江苏农业学报[ISSN:1006-6977/CN:61-1281/TN]

卷:
42
期数:
2026年04期
页码:
659-669
栏目:
遗传育种·生理生化
出版日期:
2026-04-30

文章信息/Info

Title:
Symbiotic effect of the OsCERK1DY gene introduced into indica rice with arbuscular mycorrhizal (AM) fungi
作者:
杨宙邹国兴韩瑞才朱珊汤国平邓伟黄仁良
(江西省农业科学院水稻研究所/水稻国家工程研究中心<南昌>/农业农村部双季稻种质创新与育种重点实验室<部省共建>,江西南昌330200)
Author(s):
YANG ZhouZOU GuoxingHAN RuicaiZHU ShanTANG GuopingDENG WeiHUANG Renliang
(Rice Research Institute, Jiangxi Academy of Agricultural Sciences/National Engineering Research Center of Rice (Nanchang)/Key Laboratory of Germplasm Innovation and Breeding of Double-cropping Rice (Co-construction by Ministry and Province), Ministry of Agriculture and Rural Affairs, Nanchang 330200, China)
关键词:
OsCERK1DY基因丛枝菌根(AM)真菌籼稻共生效应
Keywords:
OsCERK1DY genearbuscular mycorrhizal (AM) fungiindica ricesymbiotic effect
分类号:
S511.2+1
DOI:
doi:10.3969/j.issn.1000-4440.2026.04.002
文献标志码:
A
摘要:
本研究以籼稻恢复系春恢350为对照,以导入丛枝菌根(Arbuscular mycorrhizae, AM)真菌高效共生基因OsCERK1DY的单片段代换系春恢356为材料,设置4个磷肥施用水平,分别为磷肥施用量0 kg/hm2(P0,不施磷)、常规施磷量的50%(P50)、常规施磷量的75%(P75)和常规施磷量(P100,P2O5施用量为75 kg/hm2),评价OsCERK1DY基因在籼稻中与丛枝菌根(AM)真菌的共生效应。

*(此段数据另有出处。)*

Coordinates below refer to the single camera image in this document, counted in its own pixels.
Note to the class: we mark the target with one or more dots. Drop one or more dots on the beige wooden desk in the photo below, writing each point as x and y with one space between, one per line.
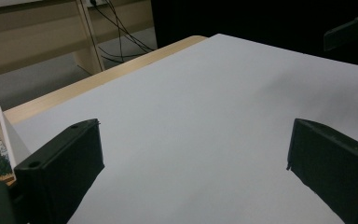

结果表明,与春恢350相比,春恢356根系中AM真菌定殖率大幅提升;总体来说,在田间不同磷肥水平下其叶绿素含量、干物质量、磷吸收量和磷肥吸收利用率高于春恢350。2年田间试验结果显示,春恢356有效穗数在不同磷肥水平下都显著高于春恢350(P<0.05),在P0、P50、P75 3个磷肥水平下春恢356实际产量显著高于春恢350(P<0.05)。通过对水稻根际土壤微生物多样性分析,结果显示,与春恢350相比,春恢356根际土壤微生物具有更高的物种丰富度和多样性,富集了较多金黄杆菌属(Chryseobacterium)细菌和埃氏慢生根瘤菌属(Bradyrhizobium)细菌,碳氢化合物降解功能基因和固氮作用功能基因相对丰度显著(P<0.05)或极显著(P<0.01)增加。综上所述,将OsCERK1DY基因导入籼稻可以产生有益的共生效应,可用于培育养分高效利用的水稻品种。
Abstract:
In this study, using the indica rice restorer line Chunhui 350 as the control and the single-segment substitution line Chunhui 356, which carries the arbuscular mycorrhizal (AM) fungus high-efficiency symbiosis gene OsCERK1DY, as the experimental material, four phosphorus (P) fertilizer application levels were set: 0 kg/hm2 (P0), 50% of the conventional phosphorus application rate (P50), 75% of the conventional phosphorus application rate (P75), and the conventional phosphorus application rate (P100, with P2O5 application at 75 kg/hm2). The symbiotic effect of the OsCERK1DY gene with arbuscular mycorrhizal (AM) fungi in indica rice was evaluated. The results showed that, compared with Chunhui 350, the AM fungal colonization rate in the roots of Chunhui 356 was significantly increased. Overall, under different phosphorus fertilizer levels in the field, its chlorophyll content, dry matter weight, phosphorus uptake, and phosphorus fertilizer use efficiency were higher than those of Chunhui 350. Results of the two-year field experiment showed that the effective panicle number of Chunhui 356 was significantly higher than that of Chunhui 350 under all phosphorus fertilizer levels (P<0.05). Under the three treatments P0, P50, and P75, the actual yield of Chunhui 356 was significantly higher than that of Chunhui 350 (P<0.05). Analysis of the rice rhizosphere soil microbial diversity showed that, compared with Chunhui 350, the rhizosphere soil of Chunhui 356 exhibited higher species richness and diversity, with enrichment of more bacteria from the genera Chryseobacterium and Bradyrhizobium. The relative abundances of functional genes related to hydrocarbon degradation and nitrogen fixation were significantly (P<0.05) or extremely significantly (P<0.01) increased. In conclusion, introducing the OsCERK1DY gene into indica rice can produce beneficial symbiotic effects and can be used to breed rice cultivars with high nutrient use efficiency.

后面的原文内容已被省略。